Всю оставшуюся дорогу они молчали. Добравшись до дома, Араки сразу у порога сбросил тяжелую ношу, а Себастьян спешно снял верхнюю одежду, готовясь опять неизвестно сколько проваляться в постели с температурой. Вошли в гостиную они одновременно. Увидев на стеклянном кофейном столике рядом с ТВ белый почтовый конверт, белобрысый встал как вкопанный посреди комнаты. Араки не заметил этого и прошел дальше к кухне, таща пакет с продуктами. Белобрысый взял в руки конверт и, непродолжительно повертев его в руках, понял от кого он. Как только он его увидел, догадка от кого и кому он адресован, пришла к нему незамедлительно, но уж очень сильно он не хотел, чтобы это было правдой. Но отпечатанный на бумаге знак – два скрещенных треугольника – уничтожил его надежду на ошибку. Этот знак, напоминающий песочные часы, по несчастью ему был прекрасно известен, как и любому Альфе. И ничего хорошего это письмо никому не сулило.
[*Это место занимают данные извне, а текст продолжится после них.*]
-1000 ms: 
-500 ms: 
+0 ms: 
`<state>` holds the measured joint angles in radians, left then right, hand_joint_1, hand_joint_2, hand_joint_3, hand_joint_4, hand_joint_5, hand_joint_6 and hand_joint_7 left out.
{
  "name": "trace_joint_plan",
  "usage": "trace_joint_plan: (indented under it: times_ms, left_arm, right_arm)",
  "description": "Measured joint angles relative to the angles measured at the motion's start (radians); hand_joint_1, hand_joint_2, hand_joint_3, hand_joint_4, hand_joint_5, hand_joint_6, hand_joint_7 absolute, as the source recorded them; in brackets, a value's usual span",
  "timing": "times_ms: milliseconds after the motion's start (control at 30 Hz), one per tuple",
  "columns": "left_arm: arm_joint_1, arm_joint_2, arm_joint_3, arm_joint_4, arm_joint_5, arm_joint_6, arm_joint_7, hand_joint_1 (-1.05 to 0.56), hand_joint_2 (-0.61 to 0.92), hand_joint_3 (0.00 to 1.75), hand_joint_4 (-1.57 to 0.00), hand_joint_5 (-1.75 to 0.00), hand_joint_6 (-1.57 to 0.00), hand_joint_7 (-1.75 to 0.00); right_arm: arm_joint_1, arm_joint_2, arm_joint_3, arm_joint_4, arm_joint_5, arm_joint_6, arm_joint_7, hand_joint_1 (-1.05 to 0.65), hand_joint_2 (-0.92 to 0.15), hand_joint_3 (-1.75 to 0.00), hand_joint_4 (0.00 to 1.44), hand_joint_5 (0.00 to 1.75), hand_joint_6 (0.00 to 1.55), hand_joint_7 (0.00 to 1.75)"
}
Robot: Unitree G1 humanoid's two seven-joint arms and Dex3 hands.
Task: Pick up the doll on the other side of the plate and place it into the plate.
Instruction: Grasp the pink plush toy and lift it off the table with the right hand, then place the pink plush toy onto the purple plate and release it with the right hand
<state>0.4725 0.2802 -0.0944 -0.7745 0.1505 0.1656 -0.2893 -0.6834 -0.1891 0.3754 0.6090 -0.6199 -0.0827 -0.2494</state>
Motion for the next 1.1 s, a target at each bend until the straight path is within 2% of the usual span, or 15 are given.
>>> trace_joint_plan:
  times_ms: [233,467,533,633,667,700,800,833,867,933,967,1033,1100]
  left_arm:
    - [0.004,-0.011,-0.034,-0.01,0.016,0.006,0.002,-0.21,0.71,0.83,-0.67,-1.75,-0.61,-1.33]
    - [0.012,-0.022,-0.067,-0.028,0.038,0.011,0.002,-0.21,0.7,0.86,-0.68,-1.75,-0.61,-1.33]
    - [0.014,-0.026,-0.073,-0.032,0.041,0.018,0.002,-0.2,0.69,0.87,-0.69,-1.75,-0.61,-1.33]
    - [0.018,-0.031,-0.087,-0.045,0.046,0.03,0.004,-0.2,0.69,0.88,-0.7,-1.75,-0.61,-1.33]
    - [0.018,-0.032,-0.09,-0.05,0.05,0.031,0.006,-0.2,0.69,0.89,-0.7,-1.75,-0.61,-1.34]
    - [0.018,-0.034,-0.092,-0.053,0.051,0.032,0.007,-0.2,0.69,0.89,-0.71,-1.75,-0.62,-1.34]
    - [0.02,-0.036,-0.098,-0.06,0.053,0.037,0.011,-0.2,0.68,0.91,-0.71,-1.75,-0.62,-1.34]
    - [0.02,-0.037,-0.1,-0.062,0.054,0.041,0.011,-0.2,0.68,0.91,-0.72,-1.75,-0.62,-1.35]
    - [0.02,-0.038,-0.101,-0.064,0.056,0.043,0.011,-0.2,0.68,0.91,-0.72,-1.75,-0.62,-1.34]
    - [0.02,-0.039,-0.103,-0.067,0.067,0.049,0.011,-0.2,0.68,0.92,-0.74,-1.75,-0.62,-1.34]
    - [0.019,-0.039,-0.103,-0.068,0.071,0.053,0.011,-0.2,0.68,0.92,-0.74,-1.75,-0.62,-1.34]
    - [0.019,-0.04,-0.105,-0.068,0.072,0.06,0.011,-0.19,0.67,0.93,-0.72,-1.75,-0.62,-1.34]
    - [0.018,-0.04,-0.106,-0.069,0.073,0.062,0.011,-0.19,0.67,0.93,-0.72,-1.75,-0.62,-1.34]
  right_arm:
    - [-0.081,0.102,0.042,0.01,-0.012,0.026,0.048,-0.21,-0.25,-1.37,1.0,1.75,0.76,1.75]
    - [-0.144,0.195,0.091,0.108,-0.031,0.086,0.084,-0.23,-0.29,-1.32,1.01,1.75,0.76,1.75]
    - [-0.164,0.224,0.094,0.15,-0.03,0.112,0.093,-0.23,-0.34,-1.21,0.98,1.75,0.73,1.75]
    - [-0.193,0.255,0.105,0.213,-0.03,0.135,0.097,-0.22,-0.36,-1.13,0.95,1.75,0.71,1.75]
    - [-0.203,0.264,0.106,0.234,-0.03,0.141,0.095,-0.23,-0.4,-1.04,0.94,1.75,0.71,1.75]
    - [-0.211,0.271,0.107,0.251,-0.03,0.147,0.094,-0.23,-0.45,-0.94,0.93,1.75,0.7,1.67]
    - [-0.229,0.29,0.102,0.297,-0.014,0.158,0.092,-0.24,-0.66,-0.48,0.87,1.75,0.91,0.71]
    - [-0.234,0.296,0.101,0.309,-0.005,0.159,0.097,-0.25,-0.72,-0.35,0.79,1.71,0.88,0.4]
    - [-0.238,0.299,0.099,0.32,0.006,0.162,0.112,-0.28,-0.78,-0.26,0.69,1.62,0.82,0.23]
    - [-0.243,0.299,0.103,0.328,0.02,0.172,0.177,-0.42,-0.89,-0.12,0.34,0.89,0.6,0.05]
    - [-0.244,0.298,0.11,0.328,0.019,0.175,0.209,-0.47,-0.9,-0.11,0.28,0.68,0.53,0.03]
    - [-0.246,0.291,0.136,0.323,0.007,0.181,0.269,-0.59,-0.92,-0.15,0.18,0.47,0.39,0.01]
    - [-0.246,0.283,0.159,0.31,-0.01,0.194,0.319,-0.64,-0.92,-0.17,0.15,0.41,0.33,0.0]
Когда они уходили, припоминал Себастьян, никакого письма не было. Подложили его явно в их отсутствие. Следов взлома или других признаков незаконного проникновения он не увидел. Если бы он их увидел, то наученный горьким опытом Альфы, в квартиру без оружия он не вошел бы. Но ни замок не взламывали, ни предметы не передвигали, даже следов ботинок, которые непременно должны были остаться от налипшего талого снега, не было. Такое ощущение, будто это письмо прилетело по воздуху. Конечно, и никаких других улик «почтальон» после себя не оставил, что белобрысого пугало еще сильнее. Кто-то вот так просто вошел в его квартиру, как к себе домой, и оставил его на столике. Открывать конверт и читать, что там написано, он считал не только глупостью, но и унижением. Нет, быть цепным псом явно не для него.

 

Он вернулся в коридор, держа в руке письмо, и, пошарив в кармане пальто, извлек зажигалку, после резвым шагом прошел к кухне и остановился рядом с раковиной. Араки, занятый разбором продуктов, не обратил вначале на него внимания, но сразу после того, как он чиркнул металлической зажигалкой, с интересом посмотрел в его сторону.

– Ты что делать собрался?

– А ты как думаешь? – Он поднес зажигалку к письму, языки пламени тут же начали медленно пожирать бумагу.

– От кого оно?

– Знак видишь?

– Да, и что?

– Этот знак – визитная карточка Теней.

– Что в нем написано? Себ, почему ты его сжигаешь?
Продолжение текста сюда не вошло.